EXERCISE AIM: Which lines of the data contain the string "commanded"? Show each of them.

════

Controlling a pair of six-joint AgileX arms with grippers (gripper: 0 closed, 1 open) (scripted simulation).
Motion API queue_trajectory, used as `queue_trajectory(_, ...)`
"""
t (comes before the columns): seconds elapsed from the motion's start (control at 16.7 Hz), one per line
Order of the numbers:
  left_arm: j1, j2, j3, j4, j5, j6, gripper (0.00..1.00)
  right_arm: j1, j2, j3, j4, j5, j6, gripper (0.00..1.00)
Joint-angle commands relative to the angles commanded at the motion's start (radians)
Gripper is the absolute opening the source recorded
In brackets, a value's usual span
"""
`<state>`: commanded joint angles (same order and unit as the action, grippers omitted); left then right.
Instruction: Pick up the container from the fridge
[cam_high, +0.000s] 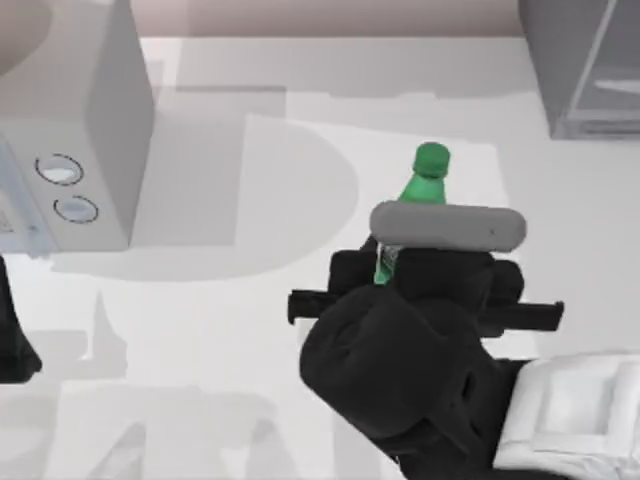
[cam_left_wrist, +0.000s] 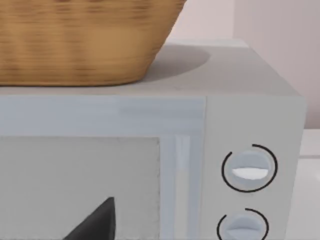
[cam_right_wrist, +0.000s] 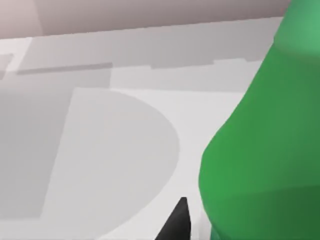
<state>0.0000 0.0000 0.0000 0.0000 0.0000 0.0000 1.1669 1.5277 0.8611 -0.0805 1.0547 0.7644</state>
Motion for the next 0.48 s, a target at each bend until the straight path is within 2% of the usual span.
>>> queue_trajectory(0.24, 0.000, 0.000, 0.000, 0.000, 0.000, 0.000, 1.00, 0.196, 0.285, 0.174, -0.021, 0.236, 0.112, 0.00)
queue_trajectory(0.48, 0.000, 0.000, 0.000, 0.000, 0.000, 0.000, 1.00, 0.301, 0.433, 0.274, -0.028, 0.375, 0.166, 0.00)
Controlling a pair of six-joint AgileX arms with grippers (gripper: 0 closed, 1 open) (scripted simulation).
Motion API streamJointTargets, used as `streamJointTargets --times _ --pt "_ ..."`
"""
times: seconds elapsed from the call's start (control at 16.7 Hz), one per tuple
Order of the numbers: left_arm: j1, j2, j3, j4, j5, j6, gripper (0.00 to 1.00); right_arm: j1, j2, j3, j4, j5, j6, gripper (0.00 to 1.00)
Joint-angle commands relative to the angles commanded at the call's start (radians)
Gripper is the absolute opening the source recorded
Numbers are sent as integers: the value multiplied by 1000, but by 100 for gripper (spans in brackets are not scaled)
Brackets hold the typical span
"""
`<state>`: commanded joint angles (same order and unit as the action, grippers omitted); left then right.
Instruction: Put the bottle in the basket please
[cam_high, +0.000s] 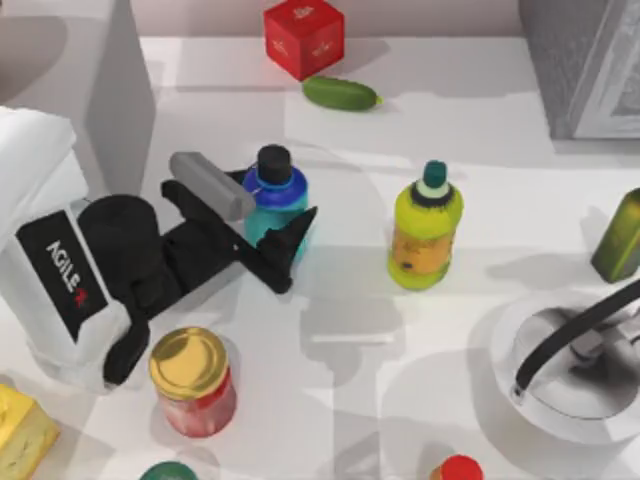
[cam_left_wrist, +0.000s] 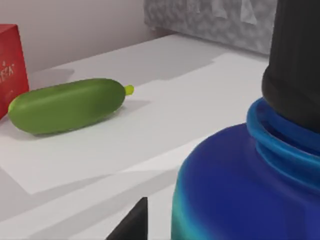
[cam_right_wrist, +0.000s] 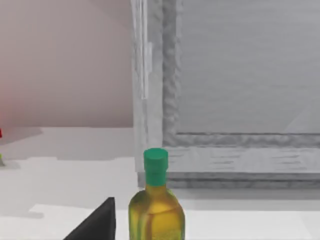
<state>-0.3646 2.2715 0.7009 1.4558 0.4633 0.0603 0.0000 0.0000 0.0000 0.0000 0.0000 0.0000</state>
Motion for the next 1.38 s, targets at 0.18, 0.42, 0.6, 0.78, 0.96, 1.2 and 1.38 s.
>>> streamJointTargets --times 0.18,0.42,0.6,0.78,0.96,1.2,1.38 --pt "0 0 0 0 0 0 40 0 0 0 0 0 0 100" --pt "0 0 0 0 0 0 10 0 0 0 0 0 0 100" --pt "0 0 0 0 0 0 0 0 0 0 0 0 0 100" --pt "0 0 0 0 0 0 0 0 0 0 0 0 0 100" --pt "0 0 0 0 0 0 0 0 0 0 0 0 0 100" --pt "18 -25 -5 -16 24 25 0 0 0 0 0 0 0 100" --pt "69 -113 -10 -108 113 112 0 0 0 0 0 0 0 100"
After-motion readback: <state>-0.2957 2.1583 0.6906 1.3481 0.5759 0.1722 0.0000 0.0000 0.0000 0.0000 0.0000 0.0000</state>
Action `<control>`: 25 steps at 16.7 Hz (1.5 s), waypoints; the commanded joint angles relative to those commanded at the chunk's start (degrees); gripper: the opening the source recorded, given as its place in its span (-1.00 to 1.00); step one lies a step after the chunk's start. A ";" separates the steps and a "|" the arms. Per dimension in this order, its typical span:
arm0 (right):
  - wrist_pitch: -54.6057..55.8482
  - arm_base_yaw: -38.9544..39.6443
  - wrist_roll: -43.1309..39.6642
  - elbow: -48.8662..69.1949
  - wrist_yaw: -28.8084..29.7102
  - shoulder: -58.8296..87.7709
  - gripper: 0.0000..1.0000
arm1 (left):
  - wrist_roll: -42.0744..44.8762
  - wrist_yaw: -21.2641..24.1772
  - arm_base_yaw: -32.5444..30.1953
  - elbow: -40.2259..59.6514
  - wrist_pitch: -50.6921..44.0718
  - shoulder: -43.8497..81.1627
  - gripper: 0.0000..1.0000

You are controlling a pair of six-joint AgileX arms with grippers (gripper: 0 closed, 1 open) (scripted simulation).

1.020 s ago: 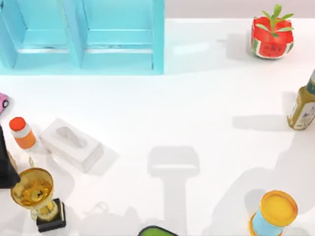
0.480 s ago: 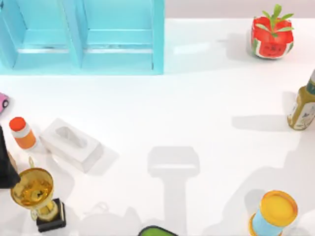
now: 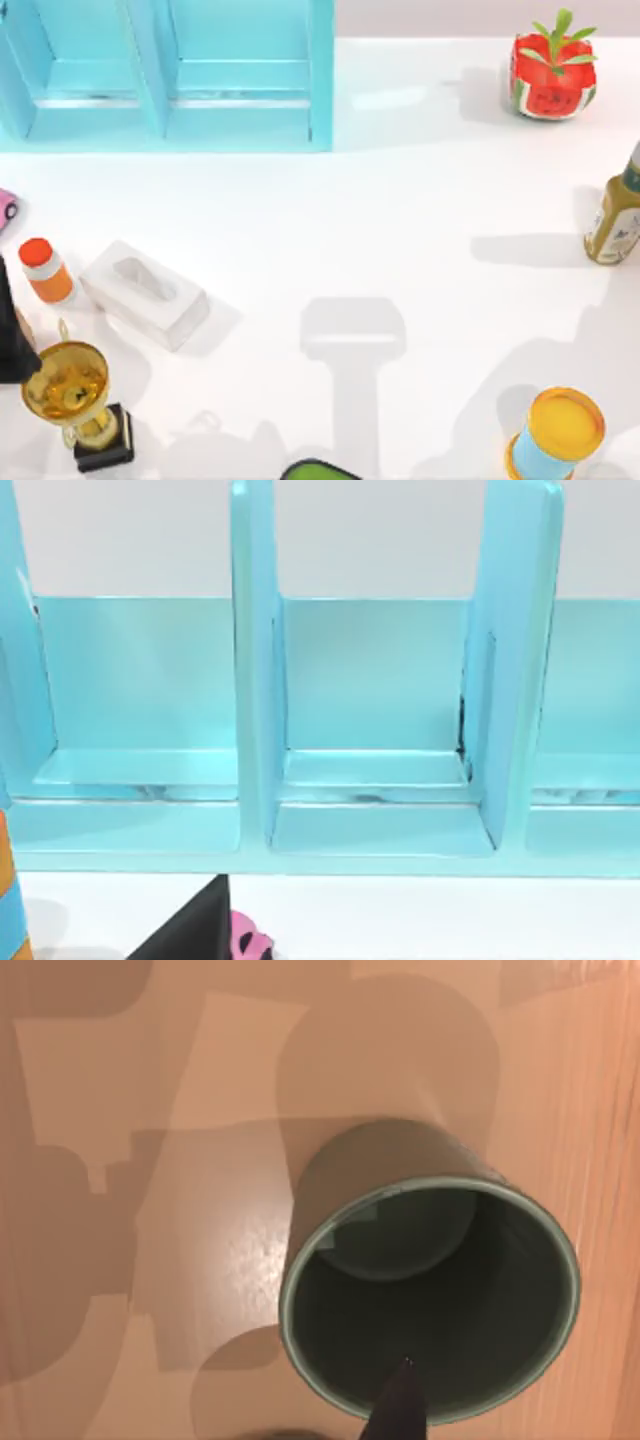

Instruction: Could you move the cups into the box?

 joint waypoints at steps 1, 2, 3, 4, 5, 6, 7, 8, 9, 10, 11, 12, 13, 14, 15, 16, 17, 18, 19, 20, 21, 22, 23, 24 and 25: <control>0.00 0.00 0.00 0.00 0.00 0.00 0.66 | 0.00 0.00 0.00 0.00 0.00 0.00 1.00; 0.00 0.00 0.00 0.00 0.00 0.00 0.81 | 0.00 0.00 0.00 0.00 0.00 0.00 1.00; 0.00 0.00 0.00 0.00 0.00 0.00 0.96 | 0.00 0.00 0.00 0.00 0.00 0.00 1.00; 0.00 0.00 0.00 0.00 0.00 0.00 1.00 | 0.00 0.00 0.00 0.00 0.00 0.00 1.00; 0.00 0.00 0.00 0.00 0.00 0.00 1.00 | 0.00 0.00 0.00 0.00 0.00 0.00 1.00; 0.00 0.00 0.00 0.00 0.00 0.00 1.00 | 0.00 0.00 0.00 0.00 0.00 0.00 1.00; 0.00 0.00 0.00 0.00 0.00 0.00 1.00 | 0.00 0.00 0.00 0.00 0.00 0.00 1.00; 0.00 0.00 0.00 0.00 0.00 0.00 1.00 | 0.00 0.00 0.00 0.00 0.00 0.00 1.00; 0.00 0.00 0.00 0.00 0.00 0.00 1.00 | 0.00 0.00 0.00 0.00 0.00 0.00 1.00; 0.00 0.00 0.00 0.00 0.00 0.00 1.00 | 0.00 0.00 0.00 0.00 0.00 0.00 1.00; 0.00 0.00 0.00 0.00 0.00 0.00 1.00 | 0.00 0.00 0.00 0.00 0.00 0.00 1.00; -0.01 -0.12 0.00 0.01 0.00 0.00 1.00 | 0.00 0.00 0.00 0.00 0.00 0.00 1.00; -0.16 -0.13 0.01 0.17 -0.01 0.01 1.00 | 0.00 0.00 0.00 0.00 0.00 0.00 1.00; -0.91 -0.18 0.03 0.92 -0.06 0.06 1.00 | 0.00 0.00 0.00 0.00 0.00 0.00 1.00; -2.19 -0.26 0.04 2.28 -0.11 0.15 1.00 | 0.00 0.00 0.00 0.00 0.00 0.00 1.00; -3.91 -0.35 0.04 4.17 -0.15 0.30 1.00 | 0.00 0.00 0.00 0.00 0.00 0.00 1.00; -5.99 -0.44 0.03 6.45 -0.16 0.50 1.00 | 0.00 0.00 0.00 0.00 0.00 0.00 1.00; -8.28 -0.52 0.02 8.99 -0.15 0.70 1.00 | 0.00 0.00 0.00 0.00 0.00 0.00 1.00; -10.70 -0.56 -0.02 11.61 -0.13 0.87 1.00 | 0.00 0.00 0.00 0.00 0.00 0.00 1.00; -13.22 -0.55 -0.08 14.18 -0.10 0.99 1.00 | 0.00 0.00 0.00 0.00 0.00 0.00 1.00; -15.74 -0.52 -0.13 16.71 -0.07 1.06 1.00 | 0.00 0.00 0.00 0.00 0.00 0.00 1.00; -18.09 -0.48 -0.17 19.13 -0.06 1.10 1.00 | 0.00 0.00 0.00 0.00 0.00 0.00 1.00; -20.13 -0.44 -0.20 21.25 -0.05 1.12 1.00 | 0.00 0.00 0.00 0.00 0.00 0.00 1.00; -21.73 -0.41 -0.22 22.87 -0.04 1.13 1.00 | 0.00 0.00 0.00 0.00 0.00 0.00 1.00; -22.75 -0.39 -0.23 23.91 -0.03 1.14 1.00 | 0.00 0.00 0.00 0.00 0.00 0.00 1.00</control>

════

COMPLETED TASK:
Joint-angle commands relative to the angles commanded at the motion's start (radians)
`<state>`: commanded joint angles (same order and unit as the action, grippers omitted); left then right.
Joint-angle commands relative to the angles commanded at the call's start (radians)
`<state>`: commanded joint angles (same order and unit as the action, grippers omitted); left then right.
Action `<control>`: 25 steps at 16.7 Hz (1.5 s), waypoints; the commanded joint angles relative to those commanded at the chunk's start (degrees); gripper: the opening the source recorded, given as its place in its span (-1.00 to 1.00); step one lies a step after the chunk's start. A ";" separates the steps and a "|" the arms. Per dimension in this order, its typical span:

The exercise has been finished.